▶ Activity
Below are records; reply with nothing but the number of lines in them that contain "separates".

───── Data to process

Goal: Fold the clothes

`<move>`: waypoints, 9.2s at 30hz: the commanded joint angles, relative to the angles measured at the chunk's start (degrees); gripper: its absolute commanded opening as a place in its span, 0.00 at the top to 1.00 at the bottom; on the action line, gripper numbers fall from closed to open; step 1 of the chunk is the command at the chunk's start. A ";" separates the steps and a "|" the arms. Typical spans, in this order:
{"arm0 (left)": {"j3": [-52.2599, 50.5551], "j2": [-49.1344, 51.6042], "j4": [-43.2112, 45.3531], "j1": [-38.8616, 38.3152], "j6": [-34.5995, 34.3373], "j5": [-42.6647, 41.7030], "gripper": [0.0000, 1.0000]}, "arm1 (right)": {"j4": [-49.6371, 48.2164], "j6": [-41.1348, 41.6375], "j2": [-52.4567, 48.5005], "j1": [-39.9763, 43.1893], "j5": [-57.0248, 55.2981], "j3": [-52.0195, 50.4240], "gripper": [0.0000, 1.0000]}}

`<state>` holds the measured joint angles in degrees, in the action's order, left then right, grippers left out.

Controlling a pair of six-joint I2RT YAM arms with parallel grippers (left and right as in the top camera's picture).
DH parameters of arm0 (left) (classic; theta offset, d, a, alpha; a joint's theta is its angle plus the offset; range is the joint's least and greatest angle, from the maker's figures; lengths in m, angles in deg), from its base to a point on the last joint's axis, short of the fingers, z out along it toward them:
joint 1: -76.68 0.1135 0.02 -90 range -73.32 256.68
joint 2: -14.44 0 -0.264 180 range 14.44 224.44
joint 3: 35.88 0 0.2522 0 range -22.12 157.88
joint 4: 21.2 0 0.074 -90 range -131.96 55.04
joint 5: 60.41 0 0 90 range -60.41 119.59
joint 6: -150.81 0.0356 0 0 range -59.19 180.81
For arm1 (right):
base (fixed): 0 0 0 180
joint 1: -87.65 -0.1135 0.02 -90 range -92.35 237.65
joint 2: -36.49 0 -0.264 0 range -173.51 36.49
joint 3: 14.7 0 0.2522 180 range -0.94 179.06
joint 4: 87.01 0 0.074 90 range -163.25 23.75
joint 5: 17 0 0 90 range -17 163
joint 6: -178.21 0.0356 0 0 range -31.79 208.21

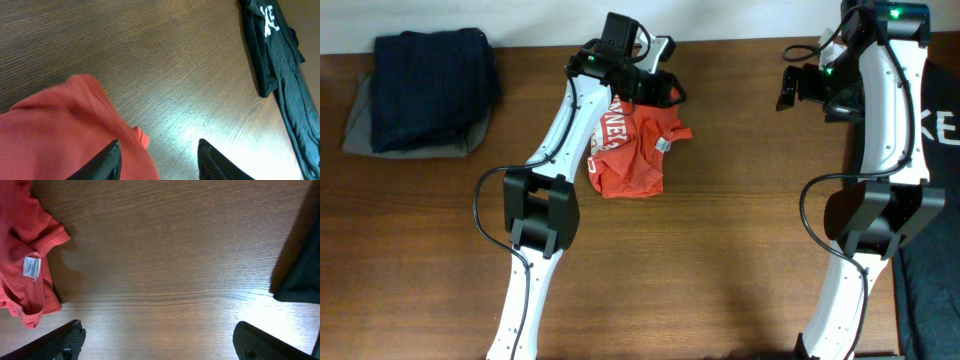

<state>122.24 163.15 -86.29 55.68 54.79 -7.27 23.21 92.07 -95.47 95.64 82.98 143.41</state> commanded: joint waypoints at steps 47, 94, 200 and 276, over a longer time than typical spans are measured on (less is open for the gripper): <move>-22.71 -9.35 -26.45 10.93 5.99 16.74 0.30 | -0.20 -0.44 0.35 -0.17 0.35 -0.37 0.01; -22.71 -9.44 -30.80 18.67 2.36 36.17 0.04 | -3.15 -3.39 0.35 -31.19 7.13 -15.72 0.02; -21.62 -13.64 -27.45 10.43 13.49 17.09 0.58 | -23.41 7.58 0.46 -18.43 -0.70 -30.77 0.19; -28.76 -18.03 -11.91 7.98 8.46 13.84 0.91 | -44.72 7.41 -1.03 -20.44 32.81 -24.15 0.96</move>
<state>94.02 142.16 -99.23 63.86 61.89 11.87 -20.32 99.11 -95.49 78.44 112.38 118.37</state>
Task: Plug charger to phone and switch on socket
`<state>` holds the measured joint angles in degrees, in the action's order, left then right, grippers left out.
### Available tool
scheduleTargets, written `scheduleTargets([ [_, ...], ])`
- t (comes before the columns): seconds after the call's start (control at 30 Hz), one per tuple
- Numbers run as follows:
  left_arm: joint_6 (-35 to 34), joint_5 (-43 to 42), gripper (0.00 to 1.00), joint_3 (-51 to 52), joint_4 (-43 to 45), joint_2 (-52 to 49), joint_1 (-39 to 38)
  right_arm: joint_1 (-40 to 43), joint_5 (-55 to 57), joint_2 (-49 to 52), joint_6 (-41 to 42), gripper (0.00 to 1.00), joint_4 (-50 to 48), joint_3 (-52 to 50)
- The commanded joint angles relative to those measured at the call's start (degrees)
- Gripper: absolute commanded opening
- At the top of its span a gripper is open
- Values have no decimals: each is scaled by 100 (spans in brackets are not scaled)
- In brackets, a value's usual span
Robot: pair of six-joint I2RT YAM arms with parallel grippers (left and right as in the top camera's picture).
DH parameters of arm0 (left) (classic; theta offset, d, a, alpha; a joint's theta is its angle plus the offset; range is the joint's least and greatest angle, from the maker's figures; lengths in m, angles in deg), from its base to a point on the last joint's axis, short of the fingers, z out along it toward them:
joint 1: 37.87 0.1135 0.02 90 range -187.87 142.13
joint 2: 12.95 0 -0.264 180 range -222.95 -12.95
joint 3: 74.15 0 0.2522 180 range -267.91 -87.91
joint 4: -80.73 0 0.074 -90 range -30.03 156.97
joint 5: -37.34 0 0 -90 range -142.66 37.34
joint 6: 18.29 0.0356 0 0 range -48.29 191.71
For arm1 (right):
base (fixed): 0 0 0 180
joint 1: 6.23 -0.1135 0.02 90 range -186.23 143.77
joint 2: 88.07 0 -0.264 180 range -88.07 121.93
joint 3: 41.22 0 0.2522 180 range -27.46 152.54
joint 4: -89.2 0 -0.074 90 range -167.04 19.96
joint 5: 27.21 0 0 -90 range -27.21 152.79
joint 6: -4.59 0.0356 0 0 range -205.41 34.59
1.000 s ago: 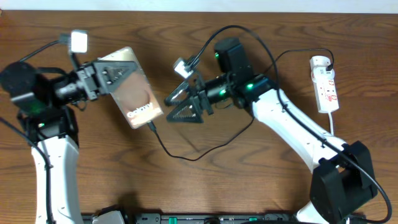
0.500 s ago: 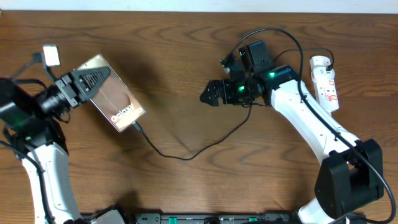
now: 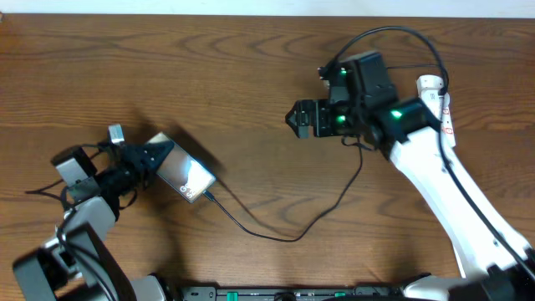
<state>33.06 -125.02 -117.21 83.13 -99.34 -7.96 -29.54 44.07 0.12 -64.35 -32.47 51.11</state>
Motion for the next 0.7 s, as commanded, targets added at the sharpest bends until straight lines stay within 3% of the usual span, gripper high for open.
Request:
scheduleTargets([
  [0.0,570,813,7,-39,-227,-398,-76,-4,197,-555,-28,99,170,55],
  [0.13,590,1971,7,-39,-704,-538,-221,-2,214,-844,-142,99,407,55],
  [0.4,697,3429,7,-39,-1351,-535,-476,-4,345,-944,-181,99,774,52],
  [0.67,780,3447,7,-39,-1539,-535,-476,-4,343,-944,-181,99,866,52],
])
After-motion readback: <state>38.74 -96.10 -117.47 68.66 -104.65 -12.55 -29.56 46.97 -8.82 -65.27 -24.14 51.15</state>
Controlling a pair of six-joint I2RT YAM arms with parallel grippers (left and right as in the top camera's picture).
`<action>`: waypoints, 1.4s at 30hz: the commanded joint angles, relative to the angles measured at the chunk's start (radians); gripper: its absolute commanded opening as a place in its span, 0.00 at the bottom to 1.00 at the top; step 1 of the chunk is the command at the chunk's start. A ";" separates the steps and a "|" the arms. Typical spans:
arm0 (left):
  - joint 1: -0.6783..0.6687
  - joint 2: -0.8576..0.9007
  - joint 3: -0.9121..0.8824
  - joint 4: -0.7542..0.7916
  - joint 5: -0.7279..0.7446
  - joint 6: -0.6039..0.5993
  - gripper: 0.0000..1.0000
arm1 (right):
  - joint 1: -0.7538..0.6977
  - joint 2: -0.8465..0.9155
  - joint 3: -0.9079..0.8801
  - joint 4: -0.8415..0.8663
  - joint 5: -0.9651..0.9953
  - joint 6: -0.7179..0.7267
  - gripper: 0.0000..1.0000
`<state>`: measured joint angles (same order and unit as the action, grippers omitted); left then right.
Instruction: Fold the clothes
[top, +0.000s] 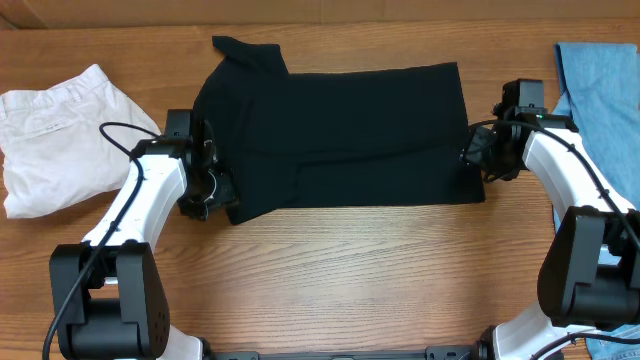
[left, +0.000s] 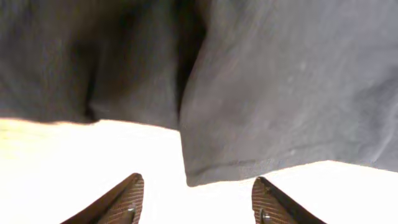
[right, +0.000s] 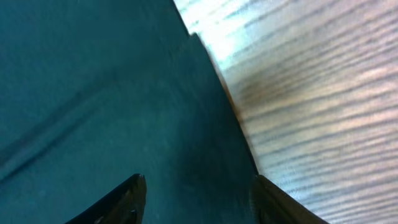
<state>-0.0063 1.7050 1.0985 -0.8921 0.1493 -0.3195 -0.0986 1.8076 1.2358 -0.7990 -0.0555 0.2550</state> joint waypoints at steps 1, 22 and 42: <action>0.006 0.008 -0.030 -0.013 0.012 -0.008 0.60 | -0.007 -0.004 -0.002 0.000 -0.007 0.000 0.58; -0.002 0.008 -0.199 0.247 0.218 -0.025 0.04 | -0.007 -0.004 -0.002 0.000 -0.008 0.000 0.59; 0.008 -0.043 0.021 0.689 0.203 -0.253 0.72 | -0.007 -0.004 -0.002 -0.003 -0.008 0.000 0.59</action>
<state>-0.0048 1.6783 1.1107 -0.2237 0.4599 -0.4263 -0.0986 1.8076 1.2358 -0.8047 -0.0559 0.2543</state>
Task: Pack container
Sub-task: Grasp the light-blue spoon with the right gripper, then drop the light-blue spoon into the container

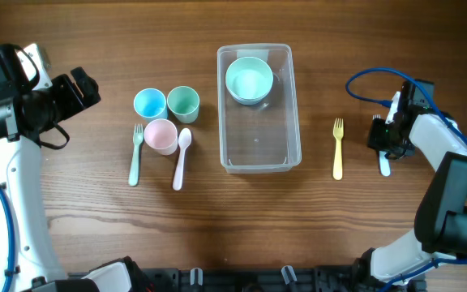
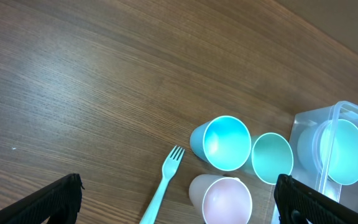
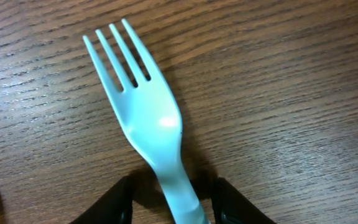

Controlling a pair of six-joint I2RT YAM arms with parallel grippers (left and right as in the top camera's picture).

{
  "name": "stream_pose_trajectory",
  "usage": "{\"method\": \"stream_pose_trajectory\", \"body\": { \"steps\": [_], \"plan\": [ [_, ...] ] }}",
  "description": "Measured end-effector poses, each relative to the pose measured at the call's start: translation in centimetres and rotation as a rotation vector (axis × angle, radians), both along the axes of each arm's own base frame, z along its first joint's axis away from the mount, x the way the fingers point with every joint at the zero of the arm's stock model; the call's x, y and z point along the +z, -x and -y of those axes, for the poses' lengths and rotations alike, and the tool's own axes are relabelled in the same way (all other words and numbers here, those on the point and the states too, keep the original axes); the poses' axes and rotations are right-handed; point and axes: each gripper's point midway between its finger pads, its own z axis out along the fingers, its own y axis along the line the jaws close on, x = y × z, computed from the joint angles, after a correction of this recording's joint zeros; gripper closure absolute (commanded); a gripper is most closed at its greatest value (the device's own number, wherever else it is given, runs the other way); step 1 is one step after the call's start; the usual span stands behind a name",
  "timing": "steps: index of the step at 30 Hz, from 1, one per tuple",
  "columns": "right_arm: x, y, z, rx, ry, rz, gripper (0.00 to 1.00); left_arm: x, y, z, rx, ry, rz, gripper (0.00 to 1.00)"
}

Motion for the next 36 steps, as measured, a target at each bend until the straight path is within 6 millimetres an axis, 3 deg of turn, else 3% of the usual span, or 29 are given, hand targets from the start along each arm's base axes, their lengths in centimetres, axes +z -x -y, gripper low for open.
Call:
{"method": "stream_pose_trajectory", "body": {
  "steps": [3, 6, 13, 15, 19, 21, 23, 26, 28, 29, 31, 34, 36],
  "plan": [
    [0.0, 0.0, -0.3, -0.006, -0.016, -0.003, 0.8, 0.0, 0.0, 0.0, 0.0, 0.0, 0.0, 0.0],
    [-0.1, 0.0, -0.4, -0.029, -0.029, -0.003, 0.86, 0.0, 0.0, 0.0, 0.0, 0.0, 0.0, 0.0],
    [0.0, 0.4, -0.5, -0.073, -0.042, -0.016, 0.89, 0.0, 0.0, 0.0, 0.0, 0.0, 0.0, 0.0],
    [0.0, 1.3, -0.8, -0.093, -0.059, -0.07, 0.95, 0.0, 0.0, 0.0, 0.0, 0.0, 0.0, 0.0],
    [0.7, 3.4, -1.4, -0.113, -0.088, -0.194, 0.95, 0.0, 0.0, 0.0, 0.0, 0.0, 0.0, 0.0],
    [2.9, 2.5, -1.4, -0.106, -0.085, -0.184, 0.96, 0.0, 0.0, 0.0, 0.0, 0.0, 0.0, 0.0],
    [8.2, -0.2, -2.5, -0.054, -0.067, -0.051, 0.96, 0.0, 0.0, 0.0, 0.0, 0.0, 0.0, 0.0],
    [17.1, -3.2, -7.0, 0.096, -0.082, 0.205, 0.96, 0.0, 0.0, 0.0, 0.0, 0.0, 0.0, 0.0],
    [22.5, -3.0, -12.6, 0.293, -0.115, 0.357, 0.96, 0.0, 0.0, 0.0, 0.0, 0.0, 0.0, 0.0],
    [23.9, -2.4, -15.3, 0.407, -0.137, 0.395, 0.96, 0.0, 0.0, 0.0, 0.0, 0.0, 0.0, 0.0],
    [24.9, -0.4, -21.5, 0.702, -0.169, 0.417, 0.96, 0.0, 0.0, 0.0, 0.0, 0.0, 0.0, 0.0],
    [24.7, 2.4, -29.0, 1.126, -0.169, 0.44, 0.96, 0.0, 0.0, 0.0, 0.0, 0.0, 0.0, 0.0],
    [24.3, 2.3, -31.1, 1.277, -0.138, 0.471, 0.96, 0.0, 0.0, 0.0, 0.0, 0.0, 0.0, 0.0]
  ]
}}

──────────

▶ Task result
2